Steinitz, an ally of Likud leader Benjamin Netanyahu, said that renewing a diplomatic process today would be “fruitless.” Concessions to Abbas only helped Hamas, he argued, adding that any distinction between the Palestinian president and the Hamas-dominated legislature was “an insult to the intelligence.” Instead of negotiating, Steinitz argued, Israel should mount a massive ground operation in Gaza to end rocket fire against Israel. For the West Bank, he proposed abolishing the P.A. and establishing limited municipal autonomy in Palestinian cities. The comments indicate how wide a gap has opened between the Likud and Olmert, who spent his career in that party until bolting with Sharon last winter to create the centrist Kadima.

Still, Steinitz is right that Olmert has shifted his stance toward Abbas. One explanation is that the prime minister has been under international pressure to talk to the Palestinian leader. Another is that Olmert himself is having a hard time keeping his head above the water.

As the unexpected heir to Kadima after Sharon’s stroke, Olmert ran for prime minister on a platform of unilateral withdrawal, providing an unusually clear program to compensate for weak personal appeal. He won — but last summer’s two-front war in Lebanon and Gaza shattered public confidence both in his leadership and in his program. Most Israelis deduced that unilateral pullouts could not bring security. A poll last week by the Dahaf Institute and the daily Yediot Aharonot showed that in a three-way race between Olmert and ex-prime ministers Netanyahu and Ehud Barak, Olmert would come in a poor third. (Netanyahu came in first.) Since both Netanyahu and Barak lost reelection bids by landslides, it’s a particularly poor showing for Olmert.

“In the aftermath of Lebanese conflict,” spokeswoman Eisin said this week, choosing her words slowly and cautiously, “the prime minister is of the understanding that… it is worthwhile to do the utmost to arrive at a resolution [of the Israeli-Palestinian conflict] by agreement.” Apparent translation: To revive his promise of ending Israeli rule over the Palestinians, Olmert is now ready to take another step leftward and negotiate. To do that, he needs to show he has someone to talk to.

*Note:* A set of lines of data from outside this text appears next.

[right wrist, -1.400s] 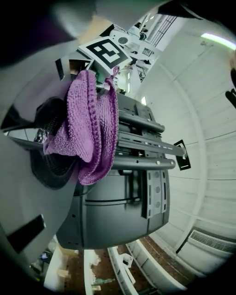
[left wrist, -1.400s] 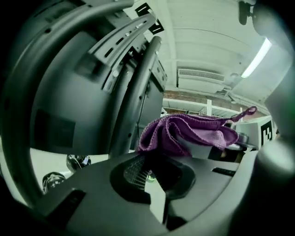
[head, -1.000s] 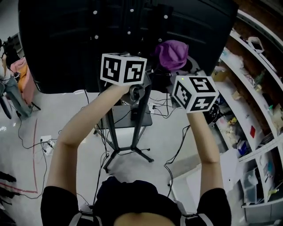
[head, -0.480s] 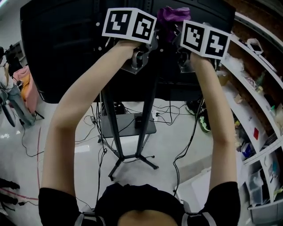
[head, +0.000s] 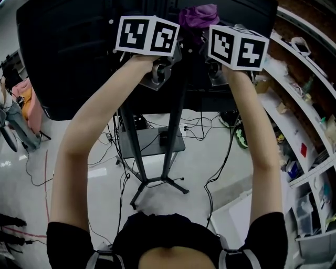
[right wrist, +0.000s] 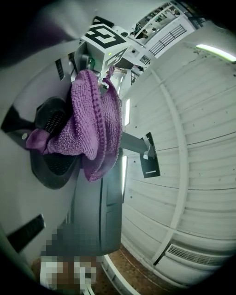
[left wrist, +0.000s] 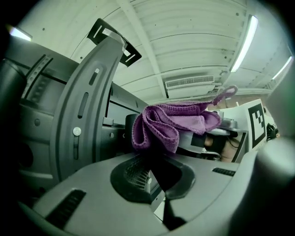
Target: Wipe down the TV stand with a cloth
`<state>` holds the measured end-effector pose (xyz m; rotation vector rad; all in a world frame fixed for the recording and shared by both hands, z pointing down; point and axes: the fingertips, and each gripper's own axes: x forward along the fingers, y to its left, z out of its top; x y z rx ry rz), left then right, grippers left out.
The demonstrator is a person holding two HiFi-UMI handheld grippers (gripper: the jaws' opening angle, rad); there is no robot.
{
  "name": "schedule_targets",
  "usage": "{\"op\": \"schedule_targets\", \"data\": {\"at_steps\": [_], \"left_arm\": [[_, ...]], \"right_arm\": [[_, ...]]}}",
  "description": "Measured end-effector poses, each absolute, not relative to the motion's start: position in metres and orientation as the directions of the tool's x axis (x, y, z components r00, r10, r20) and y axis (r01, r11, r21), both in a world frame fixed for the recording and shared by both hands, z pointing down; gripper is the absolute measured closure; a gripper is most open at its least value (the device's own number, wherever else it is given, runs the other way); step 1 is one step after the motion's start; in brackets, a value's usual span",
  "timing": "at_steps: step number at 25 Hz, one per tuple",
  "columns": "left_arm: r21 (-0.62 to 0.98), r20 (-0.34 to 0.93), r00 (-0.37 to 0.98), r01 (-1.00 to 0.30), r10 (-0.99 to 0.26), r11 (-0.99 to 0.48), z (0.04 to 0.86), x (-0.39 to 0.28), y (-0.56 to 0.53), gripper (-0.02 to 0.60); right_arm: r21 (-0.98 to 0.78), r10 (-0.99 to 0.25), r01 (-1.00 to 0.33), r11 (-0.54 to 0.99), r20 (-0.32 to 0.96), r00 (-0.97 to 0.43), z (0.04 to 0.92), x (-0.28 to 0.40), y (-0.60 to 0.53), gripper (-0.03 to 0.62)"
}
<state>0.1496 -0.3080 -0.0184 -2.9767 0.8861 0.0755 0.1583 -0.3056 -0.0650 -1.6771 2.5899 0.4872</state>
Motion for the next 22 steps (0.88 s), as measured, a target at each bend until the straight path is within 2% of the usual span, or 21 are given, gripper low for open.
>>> {"op": "schedule_targets", "data": {"at_steps": [5,15,22], "left_arm": [[0.006,-0.018,0.841,-0.541,-0.541,-0.841,0.013,0.152,-0.309,0.575],[0.022,-0.014,0.848,-0.530,-0.530,-0.848,0.054,0.154,-0.298,0.575],[0.039,0.022,0.842,-0.539,-0.539,-0.841,0.085,0.160,-0.296,0.575]], "right_arm": [[0.265,-0.897,-0.889,0.373,-0.141,-0.418,-0.030,0.153,-0.307,0.530],[0.246,-0.901,-0.908,0.340,-0.193,-0.389,0.001,0.160,-0.299,0.530],[0.240,-0.917,-0.917,0.319,-0.168,-0.363,0.035,0.166,-0.296,0.530]]}}
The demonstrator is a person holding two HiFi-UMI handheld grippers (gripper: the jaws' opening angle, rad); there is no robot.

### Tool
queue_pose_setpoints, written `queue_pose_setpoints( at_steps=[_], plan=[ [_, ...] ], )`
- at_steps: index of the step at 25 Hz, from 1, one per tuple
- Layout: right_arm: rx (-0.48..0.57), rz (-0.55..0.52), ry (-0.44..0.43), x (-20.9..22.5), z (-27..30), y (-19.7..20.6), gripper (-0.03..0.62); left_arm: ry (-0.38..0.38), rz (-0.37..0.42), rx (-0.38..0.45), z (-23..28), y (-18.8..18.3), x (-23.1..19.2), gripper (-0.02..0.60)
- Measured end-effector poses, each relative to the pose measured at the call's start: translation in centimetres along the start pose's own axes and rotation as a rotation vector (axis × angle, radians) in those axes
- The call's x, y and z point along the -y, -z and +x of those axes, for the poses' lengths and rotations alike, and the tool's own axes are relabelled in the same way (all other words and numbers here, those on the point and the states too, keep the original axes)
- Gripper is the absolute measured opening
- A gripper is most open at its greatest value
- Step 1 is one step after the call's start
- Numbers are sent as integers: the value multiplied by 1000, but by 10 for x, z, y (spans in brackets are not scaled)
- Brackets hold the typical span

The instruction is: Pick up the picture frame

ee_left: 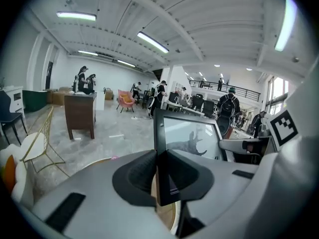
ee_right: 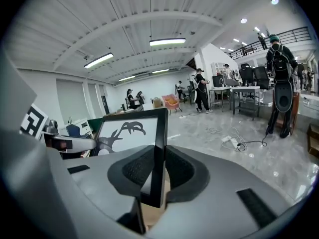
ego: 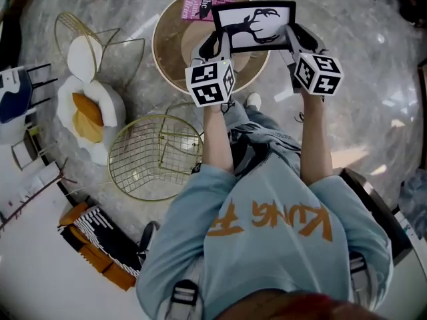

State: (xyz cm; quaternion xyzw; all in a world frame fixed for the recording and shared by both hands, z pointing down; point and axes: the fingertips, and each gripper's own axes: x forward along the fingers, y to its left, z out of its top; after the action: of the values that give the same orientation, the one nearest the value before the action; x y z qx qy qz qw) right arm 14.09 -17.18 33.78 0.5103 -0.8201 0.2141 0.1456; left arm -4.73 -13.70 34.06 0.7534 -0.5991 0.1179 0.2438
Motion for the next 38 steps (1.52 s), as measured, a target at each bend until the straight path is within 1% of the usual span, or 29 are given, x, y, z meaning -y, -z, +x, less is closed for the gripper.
queue_pose_setpoints(
  at_steps=[6, 11, 18, 25, 30, 33, 38],
  plan=[
    [90, -35, -29, -11, -9, -45, 69, -8, 31, 93, -15, -44, 2, 80],
    [173, -67, -64, -29, -29, -81, 69, -27, 69, 172, -48, -79, 8, 80],
    [302, -110, -119, -54, -58, -123, 69, -60, 118, 292, -90, -118, 13, 81],
    [371, -137, -167, -70, -76, -146, 69, -93, 144, 363, -121, -137, 19, 81],
    [390, -158, -199, -92, -71, -161, 69, -121, 147, 386, -135, -152, 3, 81],
    [398, -167, -206, -89, -75, -161, 69, -124, 153, 394, -136, -150, 9, 81],
    [405, -185, -197, -76, -84, -153, 69, -114, 138, 402, -132, -136, 22, 81]
  ],
)
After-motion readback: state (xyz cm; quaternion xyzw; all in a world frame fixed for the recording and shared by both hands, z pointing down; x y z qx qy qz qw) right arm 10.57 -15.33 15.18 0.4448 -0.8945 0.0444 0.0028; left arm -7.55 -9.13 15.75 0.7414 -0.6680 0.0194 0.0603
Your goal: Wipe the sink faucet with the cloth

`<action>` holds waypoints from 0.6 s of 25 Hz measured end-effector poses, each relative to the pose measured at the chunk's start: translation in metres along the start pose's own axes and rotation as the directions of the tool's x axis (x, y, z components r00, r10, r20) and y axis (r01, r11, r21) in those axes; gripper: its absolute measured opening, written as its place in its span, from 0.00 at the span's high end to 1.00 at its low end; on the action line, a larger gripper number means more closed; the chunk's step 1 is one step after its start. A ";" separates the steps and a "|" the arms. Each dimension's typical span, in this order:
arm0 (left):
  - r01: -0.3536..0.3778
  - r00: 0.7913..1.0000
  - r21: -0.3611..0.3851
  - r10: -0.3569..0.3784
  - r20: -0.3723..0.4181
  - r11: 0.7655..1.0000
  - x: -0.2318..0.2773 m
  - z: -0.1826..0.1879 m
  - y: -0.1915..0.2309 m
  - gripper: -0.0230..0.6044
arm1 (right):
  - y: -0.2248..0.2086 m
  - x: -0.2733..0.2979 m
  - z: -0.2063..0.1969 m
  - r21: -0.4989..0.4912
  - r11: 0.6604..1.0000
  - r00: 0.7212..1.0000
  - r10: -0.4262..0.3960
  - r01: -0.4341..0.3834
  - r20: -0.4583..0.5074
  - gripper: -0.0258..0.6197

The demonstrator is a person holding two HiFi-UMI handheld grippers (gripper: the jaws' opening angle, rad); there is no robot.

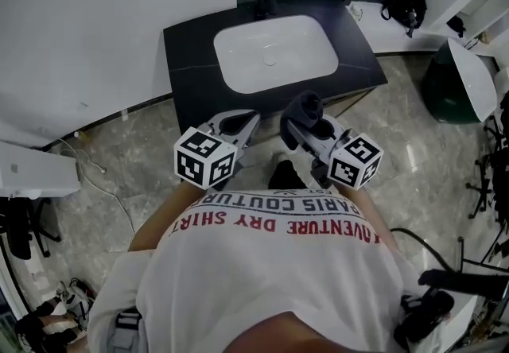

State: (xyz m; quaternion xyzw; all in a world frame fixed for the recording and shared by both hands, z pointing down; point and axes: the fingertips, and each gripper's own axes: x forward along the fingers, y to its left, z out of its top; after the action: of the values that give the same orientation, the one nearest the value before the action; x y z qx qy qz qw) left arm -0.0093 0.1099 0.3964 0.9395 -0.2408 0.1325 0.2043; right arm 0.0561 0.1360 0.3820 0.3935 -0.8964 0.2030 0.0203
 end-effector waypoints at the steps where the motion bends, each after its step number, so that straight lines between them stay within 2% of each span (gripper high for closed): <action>1: -0.004 1.000 0.001 0.004 -0.001 1.000 0.014 0.007 0.008 0.96 | -0.017 0.005 0.004 0.005 1.000 1.000 0.003 -0.003 -0.003 0.83; 6: -0.062 0.998 -0.022 0.062 0.016 0.998 0.089 0.051 0.053 0.96 | -0.107 0.031 0.032 0.010 0.999 0.998 0.046 -0.045 -0.033 0.83; 11: -0.125 0.991 -0.067 0.128 0.039 0.990 0.172 0.099 0.087 0.96 | -0.195 0.057 0.075 -0.014 0.991 0.988 0.133 -0.134 -0.084 0.83; 15: -0.172 0.981 -0.093 0.179 0.074 0.981 0.209 0.133 0.109 0.96 | -0.245 0.077 0.101 -0.009 0.983 0.978 0.184 -0.186 -0.101 0.83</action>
State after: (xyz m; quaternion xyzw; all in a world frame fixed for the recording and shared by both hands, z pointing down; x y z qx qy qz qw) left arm 0.1332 -0.1202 0.3868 0.9095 -0.3365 0.1009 0.2222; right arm 0.1904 -0.1052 0.3894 0.2977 -0.9288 0.2150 0.0498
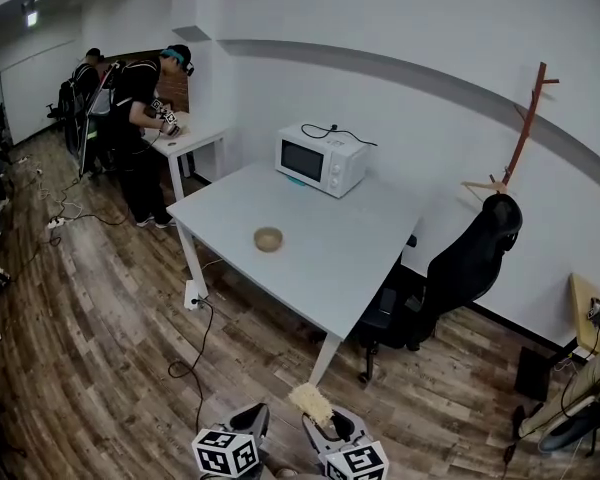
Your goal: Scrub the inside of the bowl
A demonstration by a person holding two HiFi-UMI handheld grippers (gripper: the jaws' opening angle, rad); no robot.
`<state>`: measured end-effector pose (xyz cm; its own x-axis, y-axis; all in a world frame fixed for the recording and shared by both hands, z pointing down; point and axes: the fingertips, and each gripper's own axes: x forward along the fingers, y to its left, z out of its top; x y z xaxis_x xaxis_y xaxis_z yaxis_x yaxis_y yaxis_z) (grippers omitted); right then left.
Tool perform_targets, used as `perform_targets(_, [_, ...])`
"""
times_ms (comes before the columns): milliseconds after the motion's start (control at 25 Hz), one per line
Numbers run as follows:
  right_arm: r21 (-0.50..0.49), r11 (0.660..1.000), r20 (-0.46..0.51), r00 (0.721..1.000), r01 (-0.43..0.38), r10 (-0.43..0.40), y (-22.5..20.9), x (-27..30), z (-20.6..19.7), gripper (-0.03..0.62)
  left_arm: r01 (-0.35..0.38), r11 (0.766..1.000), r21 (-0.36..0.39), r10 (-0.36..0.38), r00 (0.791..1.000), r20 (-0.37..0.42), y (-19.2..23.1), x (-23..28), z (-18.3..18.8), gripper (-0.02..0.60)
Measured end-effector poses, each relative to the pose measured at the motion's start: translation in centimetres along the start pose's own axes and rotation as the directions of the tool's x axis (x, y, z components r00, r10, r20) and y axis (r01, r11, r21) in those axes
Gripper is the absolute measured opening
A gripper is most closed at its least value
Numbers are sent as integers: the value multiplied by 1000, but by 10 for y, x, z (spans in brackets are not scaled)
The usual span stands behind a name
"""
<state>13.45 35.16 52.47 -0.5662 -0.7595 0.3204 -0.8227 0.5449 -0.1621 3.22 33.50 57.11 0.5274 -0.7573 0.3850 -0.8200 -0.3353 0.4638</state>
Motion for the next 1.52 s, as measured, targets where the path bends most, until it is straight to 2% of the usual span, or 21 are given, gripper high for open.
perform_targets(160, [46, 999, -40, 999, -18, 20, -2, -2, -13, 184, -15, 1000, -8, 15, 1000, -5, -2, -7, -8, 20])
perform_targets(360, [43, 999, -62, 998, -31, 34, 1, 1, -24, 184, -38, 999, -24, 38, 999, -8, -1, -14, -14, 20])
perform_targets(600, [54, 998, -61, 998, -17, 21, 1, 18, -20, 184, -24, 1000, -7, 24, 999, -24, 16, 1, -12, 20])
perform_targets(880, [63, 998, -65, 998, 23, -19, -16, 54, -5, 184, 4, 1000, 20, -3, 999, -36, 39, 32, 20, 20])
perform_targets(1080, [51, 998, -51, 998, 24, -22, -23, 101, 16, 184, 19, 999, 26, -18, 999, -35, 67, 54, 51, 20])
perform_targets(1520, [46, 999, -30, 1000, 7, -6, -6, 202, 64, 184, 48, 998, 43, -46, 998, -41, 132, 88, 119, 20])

But Olmert’s problems run deeper. When Olmert found himself as prime minister, “even he was surprised,” said Yoram Meital, head of the Chaim Herzog Center for Middle East Studies and Diplomacy at Ben-Gurion University. “Olmert was a polished politician, but had absolutely no experience in matters of state,” lacking even the team of advisers a prime ministerial candidate would normally have. He may still be improvising. The army objections to the concessions he offered Abbas suggest he had not prepared the meeting in coordination with the military.

Olmert dropped his unilateral plan, Meital said, only when public opinion polls turned against it. Now, said Meital, Olmert’s “rescue and emergency forces” are trying to save Abbas. But the two leaders have drastically different expectations. Olmert wants to discuss interim arrangements. Abbas’s promise to his own public is talks on the final-status accord — stage three in the road map.

“When Abu Mazen talks only about final status, every Israeli would respond, ‘I have a problem, they’re shooting Qassam rockets at me,’” Meital stressed. To gain Israeli confidence, Abbas needs “to talk about how to stop the violence on the ground right now.”

So to help Abbas, Olmert needs to present a clear vision of the future, the final shape of peace. To help Olmert, Abbas needs to speak more clearly about the present. The weeks ahead will show whether the two men flailing in the political waters have the strength to rescue each other — and themselves.